Extracted data entries
# # # #
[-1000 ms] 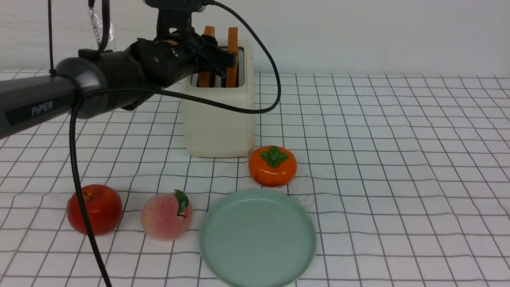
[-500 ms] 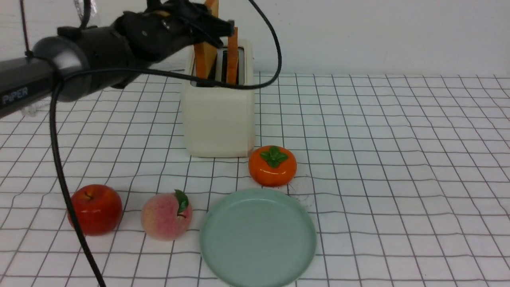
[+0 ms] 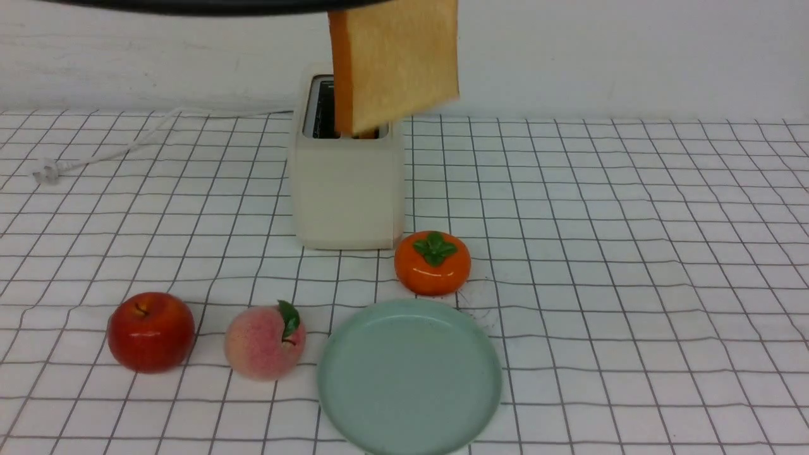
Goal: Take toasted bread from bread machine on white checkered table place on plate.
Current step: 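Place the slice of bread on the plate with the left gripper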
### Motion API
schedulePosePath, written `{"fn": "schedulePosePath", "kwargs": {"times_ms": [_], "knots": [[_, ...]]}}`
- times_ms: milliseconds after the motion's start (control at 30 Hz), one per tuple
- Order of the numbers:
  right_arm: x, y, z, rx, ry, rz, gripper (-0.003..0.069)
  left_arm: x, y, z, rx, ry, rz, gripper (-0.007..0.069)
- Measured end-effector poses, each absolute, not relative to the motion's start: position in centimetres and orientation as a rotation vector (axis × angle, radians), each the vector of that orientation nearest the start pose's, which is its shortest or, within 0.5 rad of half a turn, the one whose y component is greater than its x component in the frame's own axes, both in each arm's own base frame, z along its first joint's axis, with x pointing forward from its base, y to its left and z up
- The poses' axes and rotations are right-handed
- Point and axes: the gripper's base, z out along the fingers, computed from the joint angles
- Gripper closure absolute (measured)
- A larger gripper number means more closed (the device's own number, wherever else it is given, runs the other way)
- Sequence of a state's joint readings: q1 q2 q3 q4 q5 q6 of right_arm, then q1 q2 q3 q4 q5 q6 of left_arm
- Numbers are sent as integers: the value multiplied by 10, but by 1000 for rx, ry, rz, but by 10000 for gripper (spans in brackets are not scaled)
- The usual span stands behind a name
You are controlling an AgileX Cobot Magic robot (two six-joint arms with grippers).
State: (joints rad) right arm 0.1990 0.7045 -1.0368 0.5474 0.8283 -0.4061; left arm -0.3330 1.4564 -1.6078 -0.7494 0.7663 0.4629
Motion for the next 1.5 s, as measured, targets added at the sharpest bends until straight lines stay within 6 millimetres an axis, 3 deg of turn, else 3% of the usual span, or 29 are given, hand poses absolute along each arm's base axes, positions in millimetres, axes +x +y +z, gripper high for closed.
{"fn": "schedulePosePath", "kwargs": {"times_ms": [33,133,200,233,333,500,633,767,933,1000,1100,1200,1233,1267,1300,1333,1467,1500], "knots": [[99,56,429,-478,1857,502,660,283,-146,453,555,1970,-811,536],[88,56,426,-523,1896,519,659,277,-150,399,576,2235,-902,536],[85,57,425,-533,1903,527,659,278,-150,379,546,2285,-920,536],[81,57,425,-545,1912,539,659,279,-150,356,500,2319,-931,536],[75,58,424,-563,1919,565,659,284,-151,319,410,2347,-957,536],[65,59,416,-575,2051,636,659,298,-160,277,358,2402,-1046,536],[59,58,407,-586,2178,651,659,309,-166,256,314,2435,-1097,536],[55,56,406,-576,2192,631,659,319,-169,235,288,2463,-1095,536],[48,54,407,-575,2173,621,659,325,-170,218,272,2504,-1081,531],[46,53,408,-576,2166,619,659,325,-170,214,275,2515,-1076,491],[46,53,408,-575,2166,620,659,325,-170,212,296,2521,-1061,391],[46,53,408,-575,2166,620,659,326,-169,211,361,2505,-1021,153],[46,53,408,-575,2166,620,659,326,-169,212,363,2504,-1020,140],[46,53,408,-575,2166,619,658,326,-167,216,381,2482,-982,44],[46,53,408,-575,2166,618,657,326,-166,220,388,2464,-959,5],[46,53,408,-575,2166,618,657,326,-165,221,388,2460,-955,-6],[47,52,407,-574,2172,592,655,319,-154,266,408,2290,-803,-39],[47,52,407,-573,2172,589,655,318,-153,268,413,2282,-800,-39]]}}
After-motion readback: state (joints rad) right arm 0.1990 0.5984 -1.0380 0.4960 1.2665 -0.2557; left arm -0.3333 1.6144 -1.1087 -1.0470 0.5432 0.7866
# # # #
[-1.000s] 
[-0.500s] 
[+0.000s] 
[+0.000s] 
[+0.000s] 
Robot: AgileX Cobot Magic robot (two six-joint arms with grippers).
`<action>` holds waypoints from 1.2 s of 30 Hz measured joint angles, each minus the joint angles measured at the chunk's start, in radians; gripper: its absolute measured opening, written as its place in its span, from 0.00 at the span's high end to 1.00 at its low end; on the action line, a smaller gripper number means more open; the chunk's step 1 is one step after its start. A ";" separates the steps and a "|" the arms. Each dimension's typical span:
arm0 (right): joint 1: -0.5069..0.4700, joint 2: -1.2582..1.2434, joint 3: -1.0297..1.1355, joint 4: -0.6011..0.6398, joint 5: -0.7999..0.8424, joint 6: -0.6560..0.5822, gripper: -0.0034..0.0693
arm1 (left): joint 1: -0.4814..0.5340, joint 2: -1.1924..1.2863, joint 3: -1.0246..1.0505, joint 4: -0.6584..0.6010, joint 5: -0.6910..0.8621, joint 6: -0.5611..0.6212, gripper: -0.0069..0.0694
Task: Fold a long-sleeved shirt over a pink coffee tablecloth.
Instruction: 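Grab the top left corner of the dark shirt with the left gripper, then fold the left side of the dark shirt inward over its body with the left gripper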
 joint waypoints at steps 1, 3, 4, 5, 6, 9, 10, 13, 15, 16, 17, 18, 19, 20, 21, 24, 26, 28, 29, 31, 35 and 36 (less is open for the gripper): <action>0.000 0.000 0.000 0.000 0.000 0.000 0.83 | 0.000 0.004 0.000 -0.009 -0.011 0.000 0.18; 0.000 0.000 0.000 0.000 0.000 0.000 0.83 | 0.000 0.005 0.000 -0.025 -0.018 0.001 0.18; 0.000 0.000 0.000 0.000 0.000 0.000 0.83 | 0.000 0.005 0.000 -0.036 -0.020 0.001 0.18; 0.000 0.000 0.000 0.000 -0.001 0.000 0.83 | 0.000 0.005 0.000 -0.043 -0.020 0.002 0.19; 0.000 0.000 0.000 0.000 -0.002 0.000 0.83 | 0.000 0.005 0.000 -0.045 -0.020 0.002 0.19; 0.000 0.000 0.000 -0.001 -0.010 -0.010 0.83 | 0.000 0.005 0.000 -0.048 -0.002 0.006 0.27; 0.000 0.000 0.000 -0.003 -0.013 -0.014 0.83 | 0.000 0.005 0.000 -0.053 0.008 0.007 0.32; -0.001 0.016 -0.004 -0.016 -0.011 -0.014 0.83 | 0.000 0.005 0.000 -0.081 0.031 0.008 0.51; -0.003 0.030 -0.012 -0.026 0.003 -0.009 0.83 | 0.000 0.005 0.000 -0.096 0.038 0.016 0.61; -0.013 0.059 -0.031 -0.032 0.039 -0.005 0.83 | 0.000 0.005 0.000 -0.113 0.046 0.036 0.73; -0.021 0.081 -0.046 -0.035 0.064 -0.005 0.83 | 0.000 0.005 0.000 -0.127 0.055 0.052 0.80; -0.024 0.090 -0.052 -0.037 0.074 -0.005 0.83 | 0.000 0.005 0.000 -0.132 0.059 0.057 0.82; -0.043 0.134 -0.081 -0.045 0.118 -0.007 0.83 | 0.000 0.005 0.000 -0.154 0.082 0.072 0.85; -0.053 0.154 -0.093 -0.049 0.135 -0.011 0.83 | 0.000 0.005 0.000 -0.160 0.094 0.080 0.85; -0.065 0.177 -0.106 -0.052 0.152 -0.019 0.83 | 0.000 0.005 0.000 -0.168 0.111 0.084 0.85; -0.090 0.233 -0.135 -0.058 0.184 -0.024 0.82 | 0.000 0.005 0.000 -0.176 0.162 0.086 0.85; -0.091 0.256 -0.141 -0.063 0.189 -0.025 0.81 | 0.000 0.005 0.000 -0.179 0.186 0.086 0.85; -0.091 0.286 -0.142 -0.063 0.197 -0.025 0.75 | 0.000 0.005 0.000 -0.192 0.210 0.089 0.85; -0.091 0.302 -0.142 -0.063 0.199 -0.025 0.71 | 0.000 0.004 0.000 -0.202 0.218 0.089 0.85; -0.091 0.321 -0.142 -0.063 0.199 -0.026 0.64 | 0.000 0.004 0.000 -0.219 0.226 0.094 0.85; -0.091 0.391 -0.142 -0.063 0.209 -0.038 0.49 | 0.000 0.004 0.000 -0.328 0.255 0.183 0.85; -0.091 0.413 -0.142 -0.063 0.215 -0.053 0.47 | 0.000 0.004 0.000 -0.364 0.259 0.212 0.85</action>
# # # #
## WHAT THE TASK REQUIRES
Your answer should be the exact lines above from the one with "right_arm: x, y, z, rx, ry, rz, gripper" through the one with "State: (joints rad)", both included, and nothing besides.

## RESULT OF THIS EXERCISE
  right_arm: x, y, z, rx, ry, rz, gripper (-0.003..0.069)
  left_arm: x, y, z, rx, ry, rz, gripper (-0.007..0.069)
- Measured end-effector poses, each absolute, not relative to the motion's start: position in centimetres and orientation as a rotation vector (axis × angle, radians), each the vector of that orientation nearest the start pose's, which is its shortest or, within 0.5 rad of half a turn, the one whose y component is greater than its x component in the frame's own axes, both in each arm's own base frame, z along its first joint's axis, with x pointing forward from its base, y to its left and z up
- The poses' axes and rotations are right-handed
- Point and axes: the gripper's base, z out along the fingers, computed from the joint angles
- Gripper closure absolute (measured)
- A larger gripper number means more closed (the device's own number, wherever else it is given, runs the other way)
- Sequence of a state's joint readings: q1 q2 q3 q4 q5 q6 of right_arm, then q1 q2 q3 q4 q5 q6 of left_arm
- Numbers are sent as integers: the value multiplied by 10, but by 1000 for rx, ry, rz, but by 10000 for gripper (spans in brackets are not scaled)
- The usual span stands behind a name
You are controlling an AgileX Cobot Magic robot (two six-joint arms with grippers).
State: (joints rad) right arm 0.1990 0.7045 -1.0368 0.5474 0.8283 -0.4061; left arm -0.3330 1.4564 -1.6078 -0.7494 0.7663 0.4629

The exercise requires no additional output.